On commencera donc logiquement ce compte rendu en saluant la détermination de Maurice Xiberras qui, inscrivant ses pas dans ceux de directeurs tels que Jacques Karpo ou Renée Auphan, a pris la décision, malgré un contexte sanitaire compliqué, de présenter au public marseillais La Walkyrie, ouvrage véritablement associé au patrimoine musical de cette vénérable maison [1].

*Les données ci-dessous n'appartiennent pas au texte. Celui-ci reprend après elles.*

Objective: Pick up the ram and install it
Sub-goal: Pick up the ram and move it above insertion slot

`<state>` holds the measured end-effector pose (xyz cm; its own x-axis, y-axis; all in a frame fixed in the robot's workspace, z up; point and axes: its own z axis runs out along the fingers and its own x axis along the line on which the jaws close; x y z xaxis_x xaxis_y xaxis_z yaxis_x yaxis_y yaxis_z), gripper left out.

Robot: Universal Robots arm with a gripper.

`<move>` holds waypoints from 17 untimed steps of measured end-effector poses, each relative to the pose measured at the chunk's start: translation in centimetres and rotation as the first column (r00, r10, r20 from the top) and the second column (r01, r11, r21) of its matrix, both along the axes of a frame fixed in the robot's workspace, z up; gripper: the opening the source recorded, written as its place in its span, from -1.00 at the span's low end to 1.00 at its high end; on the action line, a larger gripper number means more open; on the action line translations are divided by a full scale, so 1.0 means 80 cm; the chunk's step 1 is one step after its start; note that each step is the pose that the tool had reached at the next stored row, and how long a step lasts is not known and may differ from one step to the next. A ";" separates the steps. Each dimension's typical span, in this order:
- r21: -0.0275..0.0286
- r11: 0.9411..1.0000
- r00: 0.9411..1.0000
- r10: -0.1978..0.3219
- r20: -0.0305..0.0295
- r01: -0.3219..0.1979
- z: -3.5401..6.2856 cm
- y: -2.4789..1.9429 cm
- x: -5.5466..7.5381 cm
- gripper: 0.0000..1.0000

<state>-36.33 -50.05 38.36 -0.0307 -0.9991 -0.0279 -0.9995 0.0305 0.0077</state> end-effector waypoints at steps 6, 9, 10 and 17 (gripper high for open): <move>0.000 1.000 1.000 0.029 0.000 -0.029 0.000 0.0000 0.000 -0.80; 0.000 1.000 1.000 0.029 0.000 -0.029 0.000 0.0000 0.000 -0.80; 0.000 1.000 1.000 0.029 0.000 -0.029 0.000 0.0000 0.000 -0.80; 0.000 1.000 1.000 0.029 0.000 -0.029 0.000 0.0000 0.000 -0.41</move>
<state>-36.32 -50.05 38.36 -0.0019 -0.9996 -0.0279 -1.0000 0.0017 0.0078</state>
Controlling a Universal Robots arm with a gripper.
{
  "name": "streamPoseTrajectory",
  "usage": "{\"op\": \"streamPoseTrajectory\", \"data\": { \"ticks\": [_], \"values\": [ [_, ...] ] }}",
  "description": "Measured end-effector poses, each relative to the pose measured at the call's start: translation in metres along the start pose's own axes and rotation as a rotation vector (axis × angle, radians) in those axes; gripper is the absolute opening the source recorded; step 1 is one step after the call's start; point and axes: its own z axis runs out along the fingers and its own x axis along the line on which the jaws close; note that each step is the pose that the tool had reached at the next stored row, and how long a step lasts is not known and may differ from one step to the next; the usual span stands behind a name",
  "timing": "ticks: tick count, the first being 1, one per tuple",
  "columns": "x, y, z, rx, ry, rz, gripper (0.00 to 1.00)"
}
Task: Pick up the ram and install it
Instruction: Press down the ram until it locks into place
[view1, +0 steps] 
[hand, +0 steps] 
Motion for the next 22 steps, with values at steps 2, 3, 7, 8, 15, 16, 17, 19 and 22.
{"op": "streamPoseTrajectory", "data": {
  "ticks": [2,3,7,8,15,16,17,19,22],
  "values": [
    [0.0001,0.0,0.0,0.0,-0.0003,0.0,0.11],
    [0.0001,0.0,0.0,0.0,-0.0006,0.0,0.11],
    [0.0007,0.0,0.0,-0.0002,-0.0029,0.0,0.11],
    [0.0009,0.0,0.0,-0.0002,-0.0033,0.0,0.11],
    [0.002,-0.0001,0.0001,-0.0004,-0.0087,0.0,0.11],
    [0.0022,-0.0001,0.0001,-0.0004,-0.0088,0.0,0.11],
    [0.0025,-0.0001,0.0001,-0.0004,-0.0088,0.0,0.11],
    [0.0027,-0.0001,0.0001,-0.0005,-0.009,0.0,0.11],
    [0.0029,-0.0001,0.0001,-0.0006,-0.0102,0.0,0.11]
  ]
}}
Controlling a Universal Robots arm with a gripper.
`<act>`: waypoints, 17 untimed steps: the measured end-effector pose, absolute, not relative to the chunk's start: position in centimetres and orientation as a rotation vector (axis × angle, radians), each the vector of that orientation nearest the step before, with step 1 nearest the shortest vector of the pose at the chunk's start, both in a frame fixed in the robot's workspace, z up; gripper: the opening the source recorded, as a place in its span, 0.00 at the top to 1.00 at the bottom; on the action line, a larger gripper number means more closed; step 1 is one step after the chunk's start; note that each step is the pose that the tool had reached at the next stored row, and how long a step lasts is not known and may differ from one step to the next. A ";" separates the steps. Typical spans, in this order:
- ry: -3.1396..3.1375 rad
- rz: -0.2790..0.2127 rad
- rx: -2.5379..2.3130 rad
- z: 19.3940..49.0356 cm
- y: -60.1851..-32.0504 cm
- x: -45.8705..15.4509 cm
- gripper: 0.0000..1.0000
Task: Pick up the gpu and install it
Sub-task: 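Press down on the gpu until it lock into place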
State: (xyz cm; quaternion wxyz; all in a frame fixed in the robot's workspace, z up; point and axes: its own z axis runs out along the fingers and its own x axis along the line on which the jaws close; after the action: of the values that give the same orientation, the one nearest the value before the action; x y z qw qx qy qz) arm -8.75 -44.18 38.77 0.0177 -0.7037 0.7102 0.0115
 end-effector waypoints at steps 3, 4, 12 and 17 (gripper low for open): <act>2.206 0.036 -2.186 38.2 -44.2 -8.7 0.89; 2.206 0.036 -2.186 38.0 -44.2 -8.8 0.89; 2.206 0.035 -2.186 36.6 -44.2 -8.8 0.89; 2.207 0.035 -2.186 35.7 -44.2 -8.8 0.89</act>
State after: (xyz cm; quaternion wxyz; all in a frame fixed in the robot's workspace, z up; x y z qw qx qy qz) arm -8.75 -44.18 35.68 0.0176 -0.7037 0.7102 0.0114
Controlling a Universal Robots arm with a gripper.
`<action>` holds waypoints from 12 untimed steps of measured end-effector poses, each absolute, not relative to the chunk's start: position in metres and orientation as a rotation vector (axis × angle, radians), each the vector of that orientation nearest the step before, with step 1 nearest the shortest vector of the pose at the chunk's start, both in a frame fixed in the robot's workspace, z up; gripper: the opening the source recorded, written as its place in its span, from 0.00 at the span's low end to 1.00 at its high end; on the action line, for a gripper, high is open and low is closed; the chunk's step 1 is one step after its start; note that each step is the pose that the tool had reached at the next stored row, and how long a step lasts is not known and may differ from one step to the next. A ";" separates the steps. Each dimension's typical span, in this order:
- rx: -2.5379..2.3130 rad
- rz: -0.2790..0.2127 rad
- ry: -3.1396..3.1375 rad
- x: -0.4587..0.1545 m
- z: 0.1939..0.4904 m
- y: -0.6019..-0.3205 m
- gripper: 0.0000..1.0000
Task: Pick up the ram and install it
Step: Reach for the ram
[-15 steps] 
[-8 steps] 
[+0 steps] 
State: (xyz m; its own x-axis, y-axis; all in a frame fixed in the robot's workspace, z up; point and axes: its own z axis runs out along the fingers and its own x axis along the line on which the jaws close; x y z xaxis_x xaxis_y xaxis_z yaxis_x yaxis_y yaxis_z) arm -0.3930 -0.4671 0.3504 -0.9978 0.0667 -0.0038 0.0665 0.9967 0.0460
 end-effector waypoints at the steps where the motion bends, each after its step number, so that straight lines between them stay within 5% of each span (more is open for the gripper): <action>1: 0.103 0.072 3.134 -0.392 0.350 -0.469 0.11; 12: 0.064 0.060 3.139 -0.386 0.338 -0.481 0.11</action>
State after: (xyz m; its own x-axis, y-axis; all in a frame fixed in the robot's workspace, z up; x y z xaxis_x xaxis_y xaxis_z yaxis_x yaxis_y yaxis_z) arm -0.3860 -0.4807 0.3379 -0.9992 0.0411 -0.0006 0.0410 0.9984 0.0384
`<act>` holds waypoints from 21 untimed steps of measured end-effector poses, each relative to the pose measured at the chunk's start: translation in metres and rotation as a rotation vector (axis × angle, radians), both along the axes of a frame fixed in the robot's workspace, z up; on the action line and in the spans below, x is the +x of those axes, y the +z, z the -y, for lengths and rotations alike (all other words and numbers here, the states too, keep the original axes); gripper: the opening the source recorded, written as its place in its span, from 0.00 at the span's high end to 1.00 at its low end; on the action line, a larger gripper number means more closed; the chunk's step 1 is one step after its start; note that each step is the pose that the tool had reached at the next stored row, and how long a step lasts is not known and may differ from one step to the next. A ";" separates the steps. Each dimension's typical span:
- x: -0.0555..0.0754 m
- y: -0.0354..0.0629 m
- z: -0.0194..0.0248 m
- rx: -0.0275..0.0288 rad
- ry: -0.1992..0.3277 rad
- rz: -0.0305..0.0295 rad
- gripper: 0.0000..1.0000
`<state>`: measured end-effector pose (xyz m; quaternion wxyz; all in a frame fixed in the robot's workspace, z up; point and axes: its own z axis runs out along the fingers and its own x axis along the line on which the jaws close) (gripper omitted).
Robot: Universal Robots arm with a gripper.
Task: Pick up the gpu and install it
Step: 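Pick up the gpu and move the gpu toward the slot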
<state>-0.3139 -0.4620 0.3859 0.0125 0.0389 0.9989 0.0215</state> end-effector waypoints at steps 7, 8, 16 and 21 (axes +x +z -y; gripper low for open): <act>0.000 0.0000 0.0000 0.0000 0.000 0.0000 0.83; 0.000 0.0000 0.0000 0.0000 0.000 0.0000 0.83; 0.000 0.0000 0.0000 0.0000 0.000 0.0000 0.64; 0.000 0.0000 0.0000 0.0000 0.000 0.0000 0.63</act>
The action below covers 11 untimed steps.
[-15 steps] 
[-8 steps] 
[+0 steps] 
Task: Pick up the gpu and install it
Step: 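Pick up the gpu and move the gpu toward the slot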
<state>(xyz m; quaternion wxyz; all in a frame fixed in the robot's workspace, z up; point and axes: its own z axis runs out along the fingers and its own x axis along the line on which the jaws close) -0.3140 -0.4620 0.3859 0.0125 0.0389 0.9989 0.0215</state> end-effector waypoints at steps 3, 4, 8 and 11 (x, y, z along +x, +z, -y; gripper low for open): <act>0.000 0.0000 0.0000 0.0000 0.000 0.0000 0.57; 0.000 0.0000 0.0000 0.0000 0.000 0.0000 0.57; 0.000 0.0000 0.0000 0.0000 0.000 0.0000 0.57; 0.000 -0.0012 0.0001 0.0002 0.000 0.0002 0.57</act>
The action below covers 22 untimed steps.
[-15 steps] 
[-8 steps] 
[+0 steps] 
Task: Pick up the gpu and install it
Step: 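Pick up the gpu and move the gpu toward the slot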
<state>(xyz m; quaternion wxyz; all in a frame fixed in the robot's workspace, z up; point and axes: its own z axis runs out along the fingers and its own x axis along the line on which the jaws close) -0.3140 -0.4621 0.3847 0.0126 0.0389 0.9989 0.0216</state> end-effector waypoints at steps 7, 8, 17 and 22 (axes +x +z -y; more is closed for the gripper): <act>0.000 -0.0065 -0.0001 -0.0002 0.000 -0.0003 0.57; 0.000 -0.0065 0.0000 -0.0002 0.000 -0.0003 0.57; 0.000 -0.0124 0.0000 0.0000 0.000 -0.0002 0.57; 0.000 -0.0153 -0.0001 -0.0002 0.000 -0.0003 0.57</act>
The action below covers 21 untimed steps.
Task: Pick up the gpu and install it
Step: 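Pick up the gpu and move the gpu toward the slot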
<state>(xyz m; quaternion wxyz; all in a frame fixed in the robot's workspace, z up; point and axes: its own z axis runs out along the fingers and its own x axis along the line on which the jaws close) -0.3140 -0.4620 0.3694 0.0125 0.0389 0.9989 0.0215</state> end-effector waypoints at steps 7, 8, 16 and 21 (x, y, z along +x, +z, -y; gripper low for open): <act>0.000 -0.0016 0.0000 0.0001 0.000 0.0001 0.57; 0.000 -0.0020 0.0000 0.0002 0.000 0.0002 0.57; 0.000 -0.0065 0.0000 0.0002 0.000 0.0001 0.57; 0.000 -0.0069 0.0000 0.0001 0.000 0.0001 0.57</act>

Une version pour orchestre de taille moyenne
L’orage ouvrant cette première journée du Ring fait partie de ces « climax » miraculeux où l’orchestre, dès l’accord initial, doit imposer une présence qui, tout au long des quelques 4 heures de musique qui vont suivre, ne doit plus se démentir et en fait peut-être le personnage principal de La Tétralogie. Au cours des dernières années, les plus grandes formations mondiales ont cependant souvent pris l’habitude de jouer Wagner en créant un climat plus intimiste, voire chambriste, permettant ainsi aux nouvelles générations de réentendre ou même de découvrir les partitions du maître au-delà du stéréotype de musique tonitruante qui donnerait envie… d’envahir la Pologne !
Pour avoir discuté avec quelques jeunes présents à l’Opéra en cette première – et qui vraisemblablement entendaient pour la première fois sur scène leur Wagner – il n’est pas certain que le choix imposé par la crise sanitaire d’adapter l’ouvrage pour une phalange de quelque cinquante musiciens (version arrangée par le musicologue Eberhard Kloke) ait forcément été bien compris, ni surtout celui de se priver de la vision, toujours magique, d’un orchestre en train de jouer Wagner.
On ne peut qu’en convenir tant la dissimulation de l’orchestre par un rideau en fond de scène nous aura parfois empêché dans l’écoute de ce flot continu d’une partition où la succession de moments inoubliables doit conduire l’auditeur jusqu’au sublime leitmotiv de « la rédemption par l’amour » et à l’épanouissement final des thèmes de « l’annonce d’une nouvelle vie » et du « chant d’adieu de Wotan ». Ce n’est pas là affaire de technicité car l’orchestre de l’Opéra de Marseille n’en manque pas, ni même de volume sonore – à l’exception de quelques moments attendus où le compte n’y est pas tels que ceux cités précédemment ou encore la chevauchée des walkyries, curieusement raccourcie – mais davantage question d’implication dans ce festival scénique : dissimulés, certains pupitres nous ont paru bien timides et ce n’est pas la direction d’Adrian Prabava – assistant de Lawrence Foster, initialement annoncé – certes appliquée mais manquant furieusement d’aura, qui aura pu créer ce lien indispensable avec le plateau.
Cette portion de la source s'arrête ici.